_Problem description_
Return each line of the data below that contains the string "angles".

_Information supplied_
- - - - - - -

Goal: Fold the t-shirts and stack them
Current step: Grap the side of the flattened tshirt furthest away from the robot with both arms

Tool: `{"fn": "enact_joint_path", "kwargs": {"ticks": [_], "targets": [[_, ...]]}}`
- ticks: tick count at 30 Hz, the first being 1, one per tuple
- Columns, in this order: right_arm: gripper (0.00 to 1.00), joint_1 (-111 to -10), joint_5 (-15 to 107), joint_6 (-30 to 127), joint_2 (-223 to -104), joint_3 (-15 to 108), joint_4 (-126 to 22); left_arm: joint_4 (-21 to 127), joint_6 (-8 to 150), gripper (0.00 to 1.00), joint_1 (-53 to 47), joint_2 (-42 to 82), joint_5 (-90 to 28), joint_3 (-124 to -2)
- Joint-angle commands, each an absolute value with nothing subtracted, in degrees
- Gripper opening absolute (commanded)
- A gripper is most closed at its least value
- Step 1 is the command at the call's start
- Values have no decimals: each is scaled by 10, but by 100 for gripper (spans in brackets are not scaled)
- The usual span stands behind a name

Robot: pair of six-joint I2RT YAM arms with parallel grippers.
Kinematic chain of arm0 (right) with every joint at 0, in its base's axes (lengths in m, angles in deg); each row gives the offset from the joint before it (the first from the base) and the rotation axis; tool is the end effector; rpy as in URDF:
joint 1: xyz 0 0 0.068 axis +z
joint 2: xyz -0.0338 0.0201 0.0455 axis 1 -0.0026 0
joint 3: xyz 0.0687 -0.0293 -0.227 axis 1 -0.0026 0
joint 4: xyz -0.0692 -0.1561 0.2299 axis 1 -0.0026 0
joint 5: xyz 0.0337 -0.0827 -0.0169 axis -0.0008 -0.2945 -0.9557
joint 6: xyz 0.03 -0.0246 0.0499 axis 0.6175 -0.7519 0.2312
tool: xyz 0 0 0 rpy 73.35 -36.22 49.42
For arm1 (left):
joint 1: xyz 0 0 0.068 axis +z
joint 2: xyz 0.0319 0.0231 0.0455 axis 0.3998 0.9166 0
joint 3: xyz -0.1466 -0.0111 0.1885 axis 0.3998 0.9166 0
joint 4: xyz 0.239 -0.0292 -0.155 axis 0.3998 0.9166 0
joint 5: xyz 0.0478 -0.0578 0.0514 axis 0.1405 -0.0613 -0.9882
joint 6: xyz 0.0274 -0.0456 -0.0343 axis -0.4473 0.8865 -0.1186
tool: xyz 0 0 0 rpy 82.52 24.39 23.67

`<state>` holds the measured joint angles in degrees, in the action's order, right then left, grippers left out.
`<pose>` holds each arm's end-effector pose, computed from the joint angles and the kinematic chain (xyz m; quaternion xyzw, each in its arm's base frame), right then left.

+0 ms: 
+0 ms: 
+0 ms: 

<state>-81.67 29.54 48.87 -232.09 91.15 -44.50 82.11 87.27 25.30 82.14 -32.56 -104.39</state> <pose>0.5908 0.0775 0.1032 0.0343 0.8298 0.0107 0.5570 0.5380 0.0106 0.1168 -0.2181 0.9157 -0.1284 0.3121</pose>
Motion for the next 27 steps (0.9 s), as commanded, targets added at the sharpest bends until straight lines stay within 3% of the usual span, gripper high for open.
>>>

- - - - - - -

_Completed task_
Kinematic chain of arm0 (right) with every joint at 0, in its base's axes (lengths in m, angles in deg); each row gives the offset from the joint before it (the first from the base) and the rotation axis; tool is the end effector; rpy as in URDF:
`<state>` holds the measured joint angles in degrees, in the action's order, right then left, grippers left out.
`<pose>` holds each arm's end-effector pose, computed from the joint angles and the kinematic chain (xyz m; quaternion xyzw, each in its arm's base frame), right then left.

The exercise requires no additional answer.